October 29, 2025 · Cannery Hall, Nashville, TN

Taylor Acorn’s album release show at Cannery Hall felt less like a routine tour stop and more like a home court statement. In a room packed with die hards, Nashville friends, and new believers, she framed Poster Child not just as a new record, but as a line in the sand, proof she’s here to stay and ready to scale. Opening act Wilt warmed the crowd with a moody, tight set that leaned into dynamic builds and cathartic hooks. Their brooding guitars and heartbeat drums gave the night an undercurrent of tension, Exactly the spark you want before the pop punk headliner. Acorn arrived with the kind of poise you only get from grinding it out: fast on her feet, fully present, voice locked in. The new material from Poster Child landed big. The songs lean into what made early-2000s pop punk feel like community: sky high choruses, call and answer lines, and melodic turns that feel inevitable the second time you hear them. Raised in Northern Pennsylvania, Taylor Acorn cut her teeth in a teenage pop-punk band before striking out solo. A move to Nashville in 2014 and an early creative connection with producer Dan Swank (All Time Low, Cassadee Pope) sharpened her sound, high-gloss hooks with confessional lyrics.

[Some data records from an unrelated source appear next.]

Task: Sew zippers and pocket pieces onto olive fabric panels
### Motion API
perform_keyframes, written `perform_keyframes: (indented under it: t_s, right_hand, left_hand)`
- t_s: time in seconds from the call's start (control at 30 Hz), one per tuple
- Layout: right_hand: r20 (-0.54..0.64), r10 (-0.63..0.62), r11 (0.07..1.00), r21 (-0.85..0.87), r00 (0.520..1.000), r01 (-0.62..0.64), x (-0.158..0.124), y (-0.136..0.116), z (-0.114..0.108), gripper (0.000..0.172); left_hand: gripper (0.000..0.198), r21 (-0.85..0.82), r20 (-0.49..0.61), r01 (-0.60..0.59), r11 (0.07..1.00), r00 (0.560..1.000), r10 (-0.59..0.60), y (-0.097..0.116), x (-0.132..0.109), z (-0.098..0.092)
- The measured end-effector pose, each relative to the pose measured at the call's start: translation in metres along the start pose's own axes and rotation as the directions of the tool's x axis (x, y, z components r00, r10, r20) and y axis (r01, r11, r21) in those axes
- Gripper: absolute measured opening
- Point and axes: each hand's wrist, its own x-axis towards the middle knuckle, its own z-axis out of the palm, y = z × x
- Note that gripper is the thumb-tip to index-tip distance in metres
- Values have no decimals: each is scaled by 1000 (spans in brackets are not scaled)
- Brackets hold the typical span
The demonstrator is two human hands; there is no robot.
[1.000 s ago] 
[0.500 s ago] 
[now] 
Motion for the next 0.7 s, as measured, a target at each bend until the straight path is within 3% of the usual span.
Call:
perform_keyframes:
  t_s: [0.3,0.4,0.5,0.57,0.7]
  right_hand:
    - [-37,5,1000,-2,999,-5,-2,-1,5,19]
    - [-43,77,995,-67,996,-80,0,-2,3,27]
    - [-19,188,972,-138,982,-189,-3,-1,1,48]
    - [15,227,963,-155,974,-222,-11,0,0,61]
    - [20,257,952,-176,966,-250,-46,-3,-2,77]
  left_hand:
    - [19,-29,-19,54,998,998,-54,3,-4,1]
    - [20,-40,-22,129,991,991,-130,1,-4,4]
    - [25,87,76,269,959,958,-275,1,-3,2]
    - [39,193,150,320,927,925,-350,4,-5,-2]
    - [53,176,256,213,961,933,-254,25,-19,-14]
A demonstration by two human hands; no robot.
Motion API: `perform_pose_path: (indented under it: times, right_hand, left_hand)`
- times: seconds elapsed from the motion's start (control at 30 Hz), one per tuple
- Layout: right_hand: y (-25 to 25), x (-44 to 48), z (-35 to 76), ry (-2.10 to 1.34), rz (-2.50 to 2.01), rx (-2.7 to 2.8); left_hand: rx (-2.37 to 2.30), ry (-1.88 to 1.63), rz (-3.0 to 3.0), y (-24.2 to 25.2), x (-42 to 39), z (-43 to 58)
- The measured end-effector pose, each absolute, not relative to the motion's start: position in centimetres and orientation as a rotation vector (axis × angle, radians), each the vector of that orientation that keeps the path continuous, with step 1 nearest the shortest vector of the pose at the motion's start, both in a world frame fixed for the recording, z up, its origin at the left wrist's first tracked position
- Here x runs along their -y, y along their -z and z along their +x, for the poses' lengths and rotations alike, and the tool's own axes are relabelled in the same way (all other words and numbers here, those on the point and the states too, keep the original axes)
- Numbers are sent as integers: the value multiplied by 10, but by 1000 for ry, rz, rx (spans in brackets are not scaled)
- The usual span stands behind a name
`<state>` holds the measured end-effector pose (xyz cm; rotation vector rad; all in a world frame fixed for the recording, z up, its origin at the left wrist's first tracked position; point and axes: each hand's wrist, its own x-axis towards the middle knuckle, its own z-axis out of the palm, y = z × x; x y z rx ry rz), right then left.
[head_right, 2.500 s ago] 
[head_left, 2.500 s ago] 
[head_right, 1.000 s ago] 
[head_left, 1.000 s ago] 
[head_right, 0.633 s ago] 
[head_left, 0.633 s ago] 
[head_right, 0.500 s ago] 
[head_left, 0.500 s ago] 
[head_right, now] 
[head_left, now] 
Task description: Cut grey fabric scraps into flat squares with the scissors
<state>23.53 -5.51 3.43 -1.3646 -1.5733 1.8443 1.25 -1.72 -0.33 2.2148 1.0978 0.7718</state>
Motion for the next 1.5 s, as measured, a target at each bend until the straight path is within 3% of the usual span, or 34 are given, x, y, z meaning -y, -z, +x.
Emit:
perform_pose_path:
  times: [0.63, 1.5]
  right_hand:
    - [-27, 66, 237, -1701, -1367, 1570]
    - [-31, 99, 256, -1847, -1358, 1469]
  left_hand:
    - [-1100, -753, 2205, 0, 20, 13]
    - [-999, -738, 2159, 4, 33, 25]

After nearly a decade releasing music independently, Acorn signed to Fearless Records and leveled up with 2025’s Poster Child, a record that pairs the sugar rush of 2000s pop punk with present tense honesty. If Survival in Motion (2024) was the calling card, Poster Child is the open door. The show was a confident, cathartic release that matched Cannery Hall’s big room energy with a personal touch. Taylor Acorn made the case on record and on stage that pop punk can grow up without losing its bite.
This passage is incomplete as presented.